Resilience and renewal characterize the emerging and high
growth companies ecosystem in 2023

Michael Grantmyre, partner in Osler’s Emerging and High
Growth Companies Group, outlines the key findings and trends from
theDeal Points Report.

Watch the video

Methodology and background

  • The Deal Points Report consists of a review of 486
    preferred share financings, from Series Seed financings through to
    Series D financings and beyond, completed by Osler between 2020 and
    2023. These preferred share financings include a small
    representation (approximately 9.5%) of financings involving a U.S.
    company where one of the firm’s Canadian offices was engaged in
    the matter. Common share financings and financings resulting in the
    issuance of convertible securities, such as Simple Agreements for
    Future Equity (SAFEs) or convertible promissory notes, were
    excluded.

  • The total value of all initial investment across all of the
    financings covered by the Deal Points Report was US$7.1
    billion. The total value of initial investment, plus follow-on
    investment, across all these financings was US$7.7 billion.

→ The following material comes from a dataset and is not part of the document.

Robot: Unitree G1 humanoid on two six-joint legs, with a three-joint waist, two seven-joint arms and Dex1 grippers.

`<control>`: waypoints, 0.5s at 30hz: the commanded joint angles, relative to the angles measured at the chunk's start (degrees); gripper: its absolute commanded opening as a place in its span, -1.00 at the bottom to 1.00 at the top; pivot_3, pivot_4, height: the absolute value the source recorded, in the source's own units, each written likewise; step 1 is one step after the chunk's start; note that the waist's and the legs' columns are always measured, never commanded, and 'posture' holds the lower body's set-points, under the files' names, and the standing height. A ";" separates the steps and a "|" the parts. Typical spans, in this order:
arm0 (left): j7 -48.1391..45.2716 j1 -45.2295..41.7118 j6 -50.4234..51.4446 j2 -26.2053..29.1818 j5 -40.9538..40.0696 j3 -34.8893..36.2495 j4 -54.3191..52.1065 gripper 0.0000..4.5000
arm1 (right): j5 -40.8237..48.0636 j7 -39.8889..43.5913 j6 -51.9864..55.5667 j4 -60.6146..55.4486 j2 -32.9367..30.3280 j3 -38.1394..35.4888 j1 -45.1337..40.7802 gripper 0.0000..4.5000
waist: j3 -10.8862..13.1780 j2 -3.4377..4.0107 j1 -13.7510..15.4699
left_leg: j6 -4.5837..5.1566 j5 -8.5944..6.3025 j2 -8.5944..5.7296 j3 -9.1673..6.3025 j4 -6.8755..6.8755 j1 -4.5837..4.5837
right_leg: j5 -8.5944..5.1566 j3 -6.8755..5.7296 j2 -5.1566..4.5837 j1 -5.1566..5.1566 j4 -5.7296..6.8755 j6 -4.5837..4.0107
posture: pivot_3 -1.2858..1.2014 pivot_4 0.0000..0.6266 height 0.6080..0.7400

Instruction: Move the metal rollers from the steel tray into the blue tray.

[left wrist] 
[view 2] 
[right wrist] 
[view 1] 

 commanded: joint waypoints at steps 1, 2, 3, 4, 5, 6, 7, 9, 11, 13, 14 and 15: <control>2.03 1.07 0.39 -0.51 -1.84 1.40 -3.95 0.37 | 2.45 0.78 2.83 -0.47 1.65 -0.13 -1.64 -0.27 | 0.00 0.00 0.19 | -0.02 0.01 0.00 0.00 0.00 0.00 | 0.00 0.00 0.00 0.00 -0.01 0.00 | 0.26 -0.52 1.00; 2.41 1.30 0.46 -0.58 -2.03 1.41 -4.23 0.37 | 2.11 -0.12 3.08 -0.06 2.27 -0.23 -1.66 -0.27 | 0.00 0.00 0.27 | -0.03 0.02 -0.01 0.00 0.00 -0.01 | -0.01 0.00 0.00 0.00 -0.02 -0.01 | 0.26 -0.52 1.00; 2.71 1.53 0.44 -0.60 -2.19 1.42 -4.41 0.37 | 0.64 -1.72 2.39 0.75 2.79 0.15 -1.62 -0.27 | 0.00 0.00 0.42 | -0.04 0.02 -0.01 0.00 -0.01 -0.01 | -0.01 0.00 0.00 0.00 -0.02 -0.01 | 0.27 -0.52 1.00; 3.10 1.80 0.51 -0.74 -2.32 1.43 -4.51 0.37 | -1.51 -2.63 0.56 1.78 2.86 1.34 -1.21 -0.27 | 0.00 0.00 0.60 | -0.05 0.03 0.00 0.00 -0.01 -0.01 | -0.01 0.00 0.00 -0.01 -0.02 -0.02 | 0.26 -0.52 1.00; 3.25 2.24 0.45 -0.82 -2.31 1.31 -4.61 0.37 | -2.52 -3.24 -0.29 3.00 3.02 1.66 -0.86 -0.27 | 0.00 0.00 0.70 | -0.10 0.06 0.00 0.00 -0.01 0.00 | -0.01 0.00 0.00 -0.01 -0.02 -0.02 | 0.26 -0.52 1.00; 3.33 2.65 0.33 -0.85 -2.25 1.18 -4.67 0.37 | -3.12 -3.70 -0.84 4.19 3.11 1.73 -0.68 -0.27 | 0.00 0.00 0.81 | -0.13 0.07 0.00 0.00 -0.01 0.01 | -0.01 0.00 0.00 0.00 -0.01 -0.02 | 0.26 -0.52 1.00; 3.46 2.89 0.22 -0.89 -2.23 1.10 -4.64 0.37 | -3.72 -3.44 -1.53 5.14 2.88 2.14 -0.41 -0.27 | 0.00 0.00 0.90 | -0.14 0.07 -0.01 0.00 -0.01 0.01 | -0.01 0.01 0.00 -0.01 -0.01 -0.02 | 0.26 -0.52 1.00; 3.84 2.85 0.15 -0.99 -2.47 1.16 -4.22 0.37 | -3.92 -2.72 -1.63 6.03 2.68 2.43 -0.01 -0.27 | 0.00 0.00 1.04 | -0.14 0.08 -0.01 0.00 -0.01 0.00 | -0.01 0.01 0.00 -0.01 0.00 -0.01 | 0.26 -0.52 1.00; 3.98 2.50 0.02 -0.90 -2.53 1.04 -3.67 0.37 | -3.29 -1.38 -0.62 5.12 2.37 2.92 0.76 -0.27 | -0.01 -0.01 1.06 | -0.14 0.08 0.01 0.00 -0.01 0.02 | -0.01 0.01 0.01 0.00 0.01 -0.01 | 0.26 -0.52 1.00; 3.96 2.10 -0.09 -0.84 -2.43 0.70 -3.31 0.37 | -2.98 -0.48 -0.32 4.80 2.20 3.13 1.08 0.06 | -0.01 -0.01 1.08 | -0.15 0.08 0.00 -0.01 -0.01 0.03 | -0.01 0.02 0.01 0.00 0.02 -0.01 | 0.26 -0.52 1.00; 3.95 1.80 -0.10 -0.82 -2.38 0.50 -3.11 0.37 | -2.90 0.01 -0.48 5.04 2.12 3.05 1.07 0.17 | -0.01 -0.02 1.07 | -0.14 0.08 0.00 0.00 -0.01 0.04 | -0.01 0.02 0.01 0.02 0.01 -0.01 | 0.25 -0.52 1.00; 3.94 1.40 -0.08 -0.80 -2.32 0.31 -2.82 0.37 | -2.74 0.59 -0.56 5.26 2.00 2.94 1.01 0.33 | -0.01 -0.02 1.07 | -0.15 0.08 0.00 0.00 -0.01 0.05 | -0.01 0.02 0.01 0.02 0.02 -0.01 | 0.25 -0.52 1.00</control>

  • Osler was company counsel in approximately 73.3% of the
    financing transactions included in the Deal Points Report
    and investor counsel in approximately 26.7% of these
    financings.

  • Osler collected and anonymized data from both public (where
    documents such as company articles are publicly filed) and
    non-public financing documents related to these transactions,
    including term sheets, articles, share purchase agreements,
    shareholders agreements and secondary sale transaction
    documents.

  • Financings covered in the Deal Points Report span a
    four-year period.

  • The Deal Points Report is divided into four sections:
    General overview, Valuation and investment intelligence, Financing
    structure intelligence and Financing terms intelligence.

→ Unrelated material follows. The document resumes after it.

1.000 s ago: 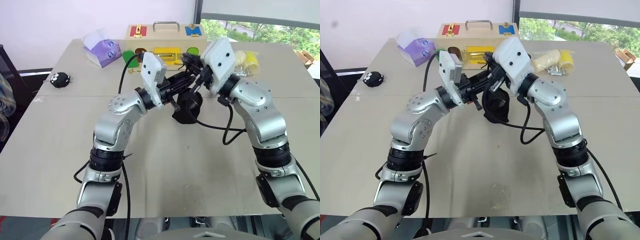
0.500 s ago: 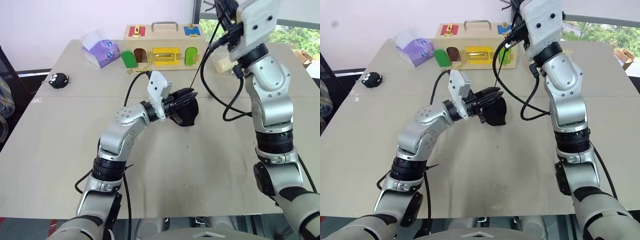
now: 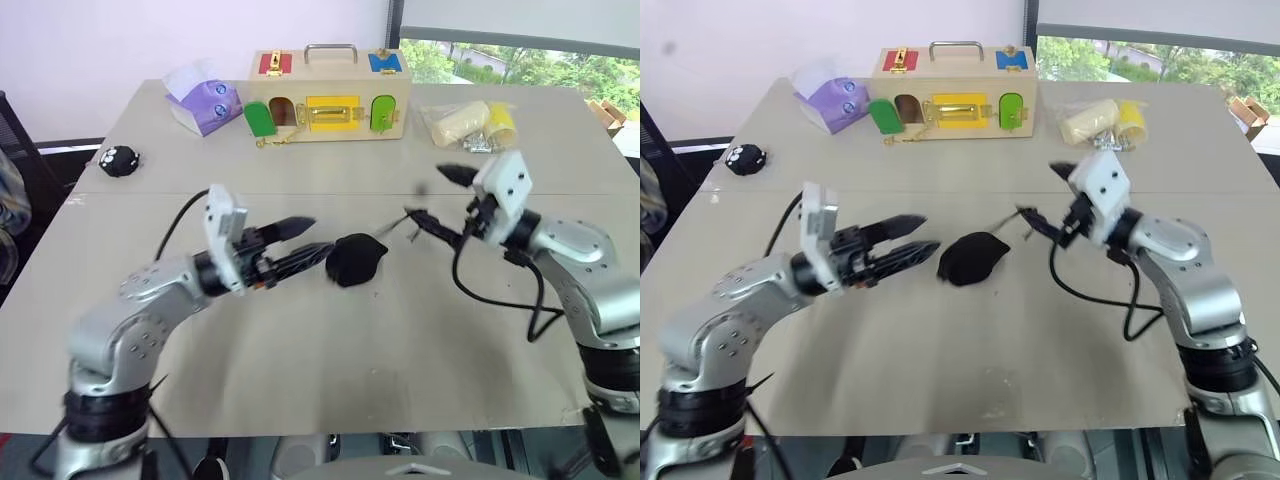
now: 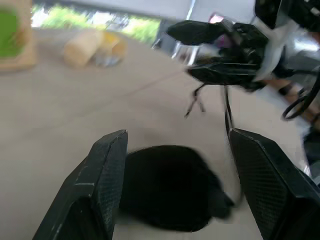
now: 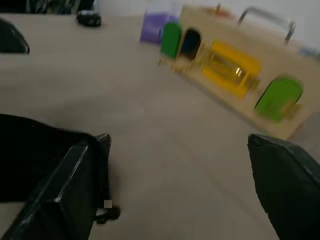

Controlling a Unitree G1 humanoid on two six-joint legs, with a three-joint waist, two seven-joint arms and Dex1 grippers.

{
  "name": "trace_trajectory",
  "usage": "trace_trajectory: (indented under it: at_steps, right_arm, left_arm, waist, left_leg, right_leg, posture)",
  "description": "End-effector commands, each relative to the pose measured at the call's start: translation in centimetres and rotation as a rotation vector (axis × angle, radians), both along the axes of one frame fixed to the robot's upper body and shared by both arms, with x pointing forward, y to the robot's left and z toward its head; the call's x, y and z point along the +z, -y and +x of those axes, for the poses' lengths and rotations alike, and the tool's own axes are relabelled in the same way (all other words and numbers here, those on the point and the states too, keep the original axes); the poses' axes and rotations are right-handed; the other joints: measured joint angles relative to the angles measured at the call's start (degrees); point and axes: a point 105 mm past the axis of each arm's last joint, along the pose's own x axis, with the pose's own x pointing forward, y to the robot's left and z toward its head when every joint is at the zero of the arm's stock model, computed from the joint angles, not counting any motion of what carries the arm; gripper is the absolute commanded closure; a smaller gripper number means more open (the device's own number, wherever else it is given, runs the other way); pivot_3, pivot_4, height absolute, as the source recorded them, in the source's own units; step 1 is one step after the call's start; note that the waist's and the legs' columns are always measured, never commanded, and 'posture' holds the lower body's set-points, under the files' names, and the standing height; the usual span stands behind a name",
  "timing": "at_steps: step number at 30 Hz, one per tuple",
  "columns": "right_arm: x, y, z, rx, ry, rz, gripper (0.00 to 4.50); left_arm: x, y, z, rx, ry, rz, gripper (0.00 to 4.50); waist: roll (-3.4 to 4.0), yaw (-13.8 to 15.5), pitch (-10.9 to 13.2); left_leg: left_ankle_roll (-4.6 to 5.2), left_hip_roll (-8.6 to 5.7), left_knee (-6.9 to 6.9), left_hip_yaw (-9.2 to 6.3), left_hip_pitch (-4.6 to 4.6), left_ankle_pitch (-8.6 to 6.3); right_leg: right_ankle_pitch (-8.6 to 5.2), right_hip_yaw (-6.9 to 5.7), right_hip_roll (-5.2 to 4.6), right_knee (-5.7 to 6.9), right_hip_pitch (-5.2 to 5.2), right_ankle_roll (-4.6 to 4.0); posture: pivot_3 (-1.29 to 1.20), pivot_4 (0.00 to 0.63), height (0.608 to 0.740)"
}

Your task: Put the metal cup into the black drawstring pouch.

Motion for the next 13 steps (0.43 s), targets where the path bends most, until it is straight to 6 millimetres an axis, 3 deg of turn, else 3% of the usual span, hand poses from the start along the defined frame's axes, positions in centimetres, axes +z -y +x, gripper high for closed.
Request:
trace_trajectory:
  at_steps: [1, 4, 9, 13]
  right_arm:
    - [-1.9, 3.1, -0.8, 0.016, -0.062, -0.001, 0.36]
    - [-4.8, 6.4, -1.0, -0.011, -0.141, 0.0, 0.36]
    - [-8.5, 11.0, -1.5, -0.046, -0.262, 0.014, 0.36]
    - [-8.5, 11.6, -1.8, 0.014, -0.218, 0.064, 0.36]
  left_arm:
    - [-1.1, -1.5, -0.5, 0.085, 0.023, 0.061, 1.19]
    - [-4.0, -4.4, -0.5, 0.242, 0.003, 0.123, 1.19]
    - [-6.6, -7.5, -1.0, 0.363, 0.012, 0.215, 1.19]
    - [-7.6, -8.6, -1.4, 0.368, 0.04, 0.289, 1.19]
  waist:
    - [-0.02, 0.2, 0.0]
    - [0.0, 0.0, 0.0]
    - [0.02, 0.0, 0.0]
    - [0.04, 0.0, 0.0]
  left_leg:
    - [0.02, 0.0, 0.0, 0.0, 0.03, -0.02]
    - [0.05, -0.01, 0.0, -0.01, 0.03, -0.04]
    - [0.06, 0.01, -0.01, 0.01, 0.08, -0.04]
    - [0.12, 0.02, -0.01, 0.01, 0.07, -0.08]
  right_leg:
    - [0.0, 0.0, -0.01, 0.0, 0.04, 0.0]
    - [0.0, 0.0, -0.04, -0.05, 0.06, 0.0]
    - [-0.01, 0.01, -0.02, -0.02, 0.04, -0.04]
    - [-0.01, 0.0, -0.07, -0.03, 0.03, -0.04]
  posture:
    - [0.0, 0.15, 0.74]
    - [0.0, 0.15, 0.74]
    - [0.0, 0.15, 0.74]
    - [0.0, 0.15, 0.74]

  • All dollar amounts for financing transactions that were not
    originally denominated in USD were converted into USD based on the
    applicable foreign exchange rate published by the Bank of Canada on
    the closing date for the applicable financing. To the extent that
    the closing date of such a financing transaction occurred on a
    holiday, the applicable dollar amount was converted into USD based
    on the applicable foreign exchange rate published by the Bank of
    Canada on the next business day.

About Osler’s Emerging High Growth Companies Group

The Emerging and High Growth Companies Group at
Osler is composed of individuals who are passionate about
entrepreneurship and fostering the development of early and growth
stage ventures. Osler is the only Canadian law firm ranked Band 1
in Chambers Canada, and our team members in our Toronto,
Vancouver, Montréal, Ottawa and Calgary offices, are eager
to share their experience and insight with emerging companies to
help maximize their development and ensure long-term success.

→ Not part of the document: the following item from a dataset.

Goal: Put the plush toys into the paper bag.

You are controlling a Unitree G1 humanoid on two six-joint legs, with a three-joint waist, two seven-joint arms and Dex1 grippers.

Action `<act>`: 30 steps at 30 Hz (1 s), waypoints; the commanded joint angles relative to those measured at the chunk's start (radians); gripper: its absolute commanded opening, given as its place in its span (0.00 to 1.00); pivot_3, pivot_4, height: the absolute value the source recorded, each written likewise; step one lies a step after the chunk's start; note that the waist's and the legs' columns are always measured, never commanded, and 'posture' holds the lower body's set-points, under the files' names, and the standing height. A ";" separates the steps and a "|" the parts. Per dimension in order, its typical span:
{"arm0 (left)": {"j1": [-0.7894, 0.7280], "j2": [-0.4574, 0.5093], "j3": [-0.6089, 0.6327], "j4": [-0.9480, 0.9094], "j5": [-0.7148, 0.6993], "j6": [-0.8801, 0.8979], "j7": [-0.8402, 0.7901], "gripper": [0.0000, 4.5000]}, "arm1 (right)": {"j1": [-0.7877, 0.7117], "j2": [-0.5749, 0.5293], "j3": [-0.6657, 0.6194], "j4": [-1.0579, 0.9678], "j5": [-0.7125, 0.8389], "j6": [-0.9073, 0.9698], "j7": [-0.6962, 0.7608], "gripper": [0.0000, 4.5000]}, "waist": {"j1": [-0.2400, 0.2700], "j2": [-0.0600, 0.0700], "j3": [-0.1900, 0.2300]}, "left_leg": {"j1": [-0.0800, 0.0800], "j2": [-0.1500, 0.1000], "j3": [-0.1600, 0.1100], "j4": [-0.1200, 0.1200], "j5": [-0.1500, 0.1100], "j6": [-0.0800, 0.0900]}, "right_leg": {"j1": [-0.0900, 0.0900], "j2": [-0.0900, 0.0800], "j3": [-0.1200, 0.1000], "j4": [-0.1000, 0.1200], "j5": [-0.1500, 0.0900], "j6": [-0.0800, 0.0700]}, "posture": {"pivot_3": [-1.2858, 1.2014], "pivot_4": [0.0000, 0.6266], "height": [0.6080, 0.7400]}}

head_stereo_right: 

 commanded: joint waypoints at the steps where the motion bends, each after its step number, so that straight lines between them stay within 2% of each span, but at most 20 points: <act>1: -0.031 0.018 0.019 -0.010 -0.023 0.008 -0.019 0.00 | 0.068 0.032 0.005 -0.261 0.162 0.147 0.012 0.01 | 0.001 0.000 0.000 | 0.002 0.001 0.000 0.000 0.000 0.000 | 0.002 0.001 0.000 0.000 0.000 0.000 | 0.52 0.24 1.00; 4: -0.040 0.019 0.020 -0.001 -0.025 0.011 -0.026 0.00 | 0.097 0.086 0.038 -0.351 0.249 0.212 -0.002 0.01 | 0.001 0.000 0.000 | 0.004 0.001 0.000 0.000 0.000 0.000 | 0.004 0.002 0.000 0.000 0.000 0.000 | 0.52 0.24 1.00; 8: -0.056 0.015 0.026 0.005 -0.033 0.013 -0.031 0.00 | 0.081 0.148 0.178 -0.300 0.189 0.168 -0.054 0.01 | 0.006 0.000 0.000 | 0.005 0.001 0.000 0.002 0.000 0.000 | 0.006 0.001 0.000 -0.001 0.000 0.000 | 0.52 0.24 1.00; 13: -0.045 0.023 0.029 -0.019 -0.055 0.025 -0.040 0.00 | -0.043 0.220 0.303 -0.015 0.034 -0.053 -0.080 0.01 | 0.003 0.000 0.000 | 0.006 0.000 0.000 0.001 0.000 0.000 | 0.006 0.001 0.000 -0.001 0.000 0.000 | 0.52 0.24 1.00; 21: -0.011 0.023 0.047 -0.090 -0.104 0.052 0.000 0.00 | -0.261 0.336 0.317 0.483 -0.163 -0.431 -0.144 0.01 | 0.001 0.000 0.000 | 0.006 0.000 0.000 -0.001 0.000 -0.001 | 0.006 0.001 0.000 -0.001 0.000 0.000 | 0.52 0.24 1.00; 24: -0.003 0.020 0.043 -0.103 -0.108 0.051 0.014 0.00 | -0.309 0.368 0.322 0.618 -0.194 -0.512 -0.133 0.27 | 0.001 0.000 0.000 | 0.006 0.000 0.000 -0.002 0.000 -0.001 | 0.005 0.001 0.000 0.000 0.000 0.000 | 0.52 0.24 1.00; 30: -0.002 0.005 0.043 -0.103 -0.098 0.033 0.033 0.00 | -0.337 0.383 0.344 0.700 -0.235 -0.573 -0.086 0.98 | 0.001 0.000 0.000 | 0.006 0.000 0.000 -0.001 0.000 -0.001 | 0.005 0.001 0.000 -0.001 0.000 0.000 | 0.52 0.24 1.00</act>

We represent entrepreneurs and emerging and growth stage
companies nationwide from a broad spectrum of knowledge-based
industries, supporting them from incubation through their growth
trajectory, as well as the venture capital funds, growth equity
funds and private equity funds that finance them. We provide legal
advice on the wide range of issues and legal requirements that
emerging and high growth ventures face, from corporate and tax
structuring, to fundraising and shareholder agreements, to
intellectual property strategies and employment and
compensation-related matters — all of which require a deep
understanding of the market and expert counsel.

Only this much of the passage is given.